Food , food microbes , impact , positive and negative relation.
Abstract
Food microbiology studies the role of microorganisms in food. Aspects of
microbial ecology in food include the use of microorganisms to produce
materials and food. In addition, some microorganisms are a major public health
concern due to their ability to cause disease. Food preservation aims to
inactivate and control the growth of spoilage and pathogenic microorganisms,
ensuring a stable and healthy food. Thus, there is an ongoing effort among the
food industry, government, and the public to improve statistical sampling tools
and microbiological techniques to understand the mechanisms that affect the
fate of microorganisms in food.Food can be considered a medium for the
growth of microbes. Because of the large number of sources, materials, and
methods for producing food, almost any type of microbe can become a
contaminant.
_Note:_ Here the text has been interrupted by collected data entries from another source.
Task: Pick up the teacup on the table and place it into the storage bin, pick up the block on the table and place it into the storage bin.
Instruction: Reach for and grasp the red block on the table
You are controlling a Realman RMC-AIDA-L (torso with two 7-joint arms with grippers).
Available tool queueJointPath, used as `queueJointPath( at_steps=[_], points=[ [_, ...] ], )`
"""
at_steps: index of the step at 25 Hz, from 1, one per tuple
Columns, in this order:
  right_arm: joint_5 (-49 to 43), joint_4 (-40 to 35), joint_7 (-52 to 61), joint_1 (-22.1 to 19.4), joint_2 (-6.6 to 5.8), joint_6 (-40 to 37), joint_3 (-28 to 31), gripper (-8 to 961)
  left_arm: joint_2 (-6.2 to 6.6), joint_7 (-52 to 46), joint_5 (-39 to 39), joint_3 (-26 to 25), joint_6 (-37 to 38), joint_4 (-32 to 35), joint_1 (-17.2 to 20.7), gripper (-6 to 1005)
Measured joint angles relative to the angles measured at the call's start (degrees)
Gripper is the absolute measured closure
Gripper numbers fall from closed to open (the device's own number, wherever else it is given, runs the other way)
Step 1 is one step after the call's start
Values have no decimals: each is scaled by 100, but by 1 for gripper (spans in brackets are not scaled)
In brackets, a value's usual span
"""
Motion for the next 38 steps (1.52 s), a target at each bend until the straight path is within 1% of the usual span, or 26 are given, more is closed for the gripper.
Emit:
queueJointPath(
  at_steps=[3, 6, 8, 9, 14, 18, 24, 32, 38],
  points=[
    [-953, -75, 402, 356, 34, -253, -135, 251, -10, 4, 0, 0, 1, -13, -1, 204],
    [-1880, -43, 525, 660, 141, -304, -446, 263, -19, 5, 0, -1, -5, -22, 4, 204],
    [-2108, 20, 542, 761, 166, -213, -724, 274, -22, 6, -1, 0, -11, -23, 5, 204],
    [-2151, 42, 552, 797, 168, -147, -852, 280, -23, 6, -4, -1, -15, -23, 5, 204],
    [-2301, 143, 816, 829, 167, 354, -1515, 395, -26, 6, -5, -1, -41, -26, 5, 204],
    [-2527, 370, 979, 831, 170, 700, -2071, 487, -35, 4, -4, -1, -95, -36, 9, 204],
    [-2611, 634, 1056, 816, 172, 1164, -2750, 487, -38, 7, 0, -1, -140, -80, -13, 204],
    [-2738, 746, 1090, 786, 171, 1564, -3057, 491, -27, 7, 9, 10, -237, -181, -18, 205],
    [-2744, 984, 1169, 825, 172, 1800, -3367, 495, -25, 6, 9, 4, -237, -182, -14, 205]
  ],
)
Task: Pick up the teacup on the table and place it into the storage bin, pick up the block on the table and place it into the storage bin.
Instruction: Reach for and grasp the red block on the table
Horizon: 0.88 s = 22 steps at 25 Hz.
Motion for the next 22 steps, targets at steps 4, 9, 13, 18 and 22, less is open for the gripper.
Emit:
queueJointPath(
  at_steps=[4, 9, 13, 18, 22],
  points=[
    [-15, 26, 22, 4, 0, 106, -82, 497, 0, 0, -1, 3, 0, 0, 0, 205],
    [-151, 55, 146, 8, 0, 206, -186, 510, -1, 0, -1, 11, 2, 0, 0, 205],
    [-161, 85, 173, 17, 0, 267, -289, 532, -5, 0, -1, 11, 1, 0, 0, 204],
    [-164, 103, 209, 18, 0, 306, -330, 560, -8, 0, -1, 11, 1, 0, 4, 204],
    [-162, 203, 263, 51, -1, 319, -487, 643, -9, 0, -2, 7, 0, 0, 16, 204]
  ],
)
Microbes that are allowed to grow will cause changes in the
appearance, taste, smell and other properties of the food. The changes vary
based on the type of food that is damaged, but can be summarized by
examining the fate of the main nutrients in the food: protein, carbohydrates and
fat.
Food microbiology focuses on the general biology of microorganisms present
in food: growth characteristics, identification, and pathogenesis. Areas of
special interest in food microbiology are: food poisoning, food spoilage, food
preservation and food law.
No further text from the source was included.